Paris, le mercredi 11 janvier 2017 – Nous évoquions hier comment plusieurs services d’urgences avaient dû depuis le début de l’année déclencher leur plan blanc pour faire face à un afflux de patients parfois difficilement surmontable. Cette situation ne concerne pas seulement quelques cas isolés, mais reflète un malaise général qui touche l’ensemble des urgences françaises. L’épidémie de grippe, qui connaît par rapport à l’année dernière une virulence particulière, affaiblit en effet encore plus des services qui sont nombreux à faire face à des pénuries d’effectif. « Les seniors sont touchés de manière plus importante que les années précédentes, il y a 20 % de plus de gens de cette classe d’âges touchés que ce qui était attendu » relève ainsi l’Institut de recherche pour la valorisation des données de santé (IRSAN).
La prépondérance de sujets âgés parmi les victimes de la grippe nécessite de plus de libérer des lits : or, identifier des lits libres, "acceptant" des patients de ce type, fait partie de l’une des principales difficultés des services d’urgences.
Des embouteillages généralisés
Ce ne sont pas les syndicats qui seuls ont sonné l’alerte, mais le ministre, lui-même, a dénoncé les difficultés. « Les services sont aux limites de leur capacité » a ainsi décrit Marisol Touraine, qui la semaine dernière affirmait que les hôpitaux disposaient des ressources nécessaires pour répondre à l’augmentation des consultations. Cent quarante-deux hôpitaux (sur 850) ont en effet fait état de situations de tensions. Aussi, le ministre appelle-t-elle ce matin les établissements publics comme privés à déprogrammer certaines interventions, afin de permettre l’accueil des patients atteints de la grippe. Le ministre a cependant tenu à insister sur le fait qu’elle n’était pas « inquiète » quant aux capacités des établissements de faire face à la situation.

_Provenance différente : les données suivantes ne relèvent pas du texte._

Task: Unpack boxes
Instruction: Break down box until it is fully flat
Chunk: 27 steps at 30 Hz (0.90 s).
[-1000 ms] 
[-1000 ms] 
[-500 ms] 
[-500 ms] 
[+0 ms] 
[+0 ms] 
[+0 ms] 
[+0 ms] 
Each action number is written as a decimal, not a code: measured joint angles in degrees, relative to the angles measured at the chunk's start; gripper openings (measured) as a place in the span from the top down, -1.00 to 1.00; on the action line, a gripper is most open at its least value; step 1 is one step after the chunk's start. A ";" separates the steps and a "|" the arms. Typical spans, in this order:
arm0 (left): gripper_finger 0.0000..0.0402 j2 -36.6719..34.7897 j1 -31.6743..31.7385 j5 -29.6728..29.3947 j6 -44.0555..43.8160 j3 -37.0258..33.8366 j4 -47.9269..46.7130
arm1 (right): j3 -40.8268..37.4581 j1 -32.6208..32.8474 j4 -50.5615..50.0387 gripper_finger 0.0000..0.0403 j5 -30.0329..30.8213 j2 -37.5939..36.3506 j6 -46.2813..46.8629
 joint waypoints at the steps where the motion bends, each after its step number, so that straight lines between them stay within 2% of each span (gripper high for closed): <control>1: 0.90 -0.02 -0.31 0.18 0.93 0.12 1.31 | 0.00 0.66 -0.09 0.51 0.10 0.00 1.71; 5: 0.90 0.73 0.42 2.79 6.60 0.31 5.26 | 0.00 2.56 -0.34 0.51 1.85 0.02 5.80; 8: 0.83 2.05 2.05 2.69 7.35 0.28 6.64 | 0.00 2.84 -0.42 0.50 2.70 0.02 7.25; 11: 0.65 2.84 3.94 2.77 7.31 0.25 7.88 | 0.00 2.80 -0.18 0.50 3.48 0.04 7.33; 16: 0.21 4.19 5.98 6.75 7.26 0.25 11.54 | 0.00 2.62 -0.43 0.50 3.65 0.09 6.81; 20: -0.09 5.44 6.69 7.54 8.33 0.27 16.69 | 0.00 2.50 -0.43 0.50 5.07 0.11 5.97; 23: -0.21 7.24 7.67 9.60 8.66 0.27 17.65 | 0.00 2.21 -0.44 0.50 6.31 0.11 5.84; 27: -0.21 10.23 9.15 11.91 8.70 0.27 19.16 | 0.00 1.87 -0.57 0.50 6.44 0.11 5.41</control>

Sur le terrain, les spécialistes se font écho de ce panorama général, avec davantage de colère. Ainsi, alors que l’Assistance publique des hôpitaux de Paris (AP-HP) a activé le niveau 3 de son plan Hôpital en tension, le président de SAMU-Urgences de France, François Braun indique : « Certains hôpitaux sont tellement surchargés que les ambulanciers ne peuvent même plus décharger leurs patients, la situation est extrêmement critique ».
Une grippe prévisible et les urgences saturent
Mais pour un grand nombre de ces médecins, l’ampleur de l’épidémie de grippe actuelle ne peut être considérée comme une excuse suffisante pour accepter les difficultés des services d’urgence. « Notre système est tellement sous tension qu’il est incapable de gérer une hausse d’activité liée à une épidémie de grippe tout à fait prévisible, comme il s’en produit tous les quatre à cinq ans », déplore ainsi cité par le Monde, Christophe Prudhomme, de la CGT Santé, se faisant effectivement l’écho de déclarations similaires entendues les années précédentes dans la bouche d’autres responsables syndicaux à propos d’épidémies de bronchiolite ou de grippe. Certains médecins urgentistes déplorent par ailleurs l’inutilité voire l’hypocrisie du déclenchement des plans blanc et autres dispositifs de ce type. Les renforts promis par le biais de ces programmes sont en effet parfois inexistants. A Toulon, par exemple, Vincent Carret (responsable local de l’Association des médecins urgentistes de France) assure n’avoir pas reçu les soutiens promis par l’Agence régionale de Santé (ARS). Les difficultés des autorités à répondre aux besoins des services s’expliquent notamment par une pénurie d’effectifs, surtout dans les zones isolées. La spécialité de médecine d’urgence continue en effet à souffrir d’un manque d’attractivité : les mesures récemment adoptées, concernant en particulier le temps de travail, n’ont pas été suffisantes pour entraîner l’élan espéré. C’est une refonte en profondeur des urgences qui serait sans doute nécessaire pour éviter ces épisodes de tension il est vrai prévisibles et répétés.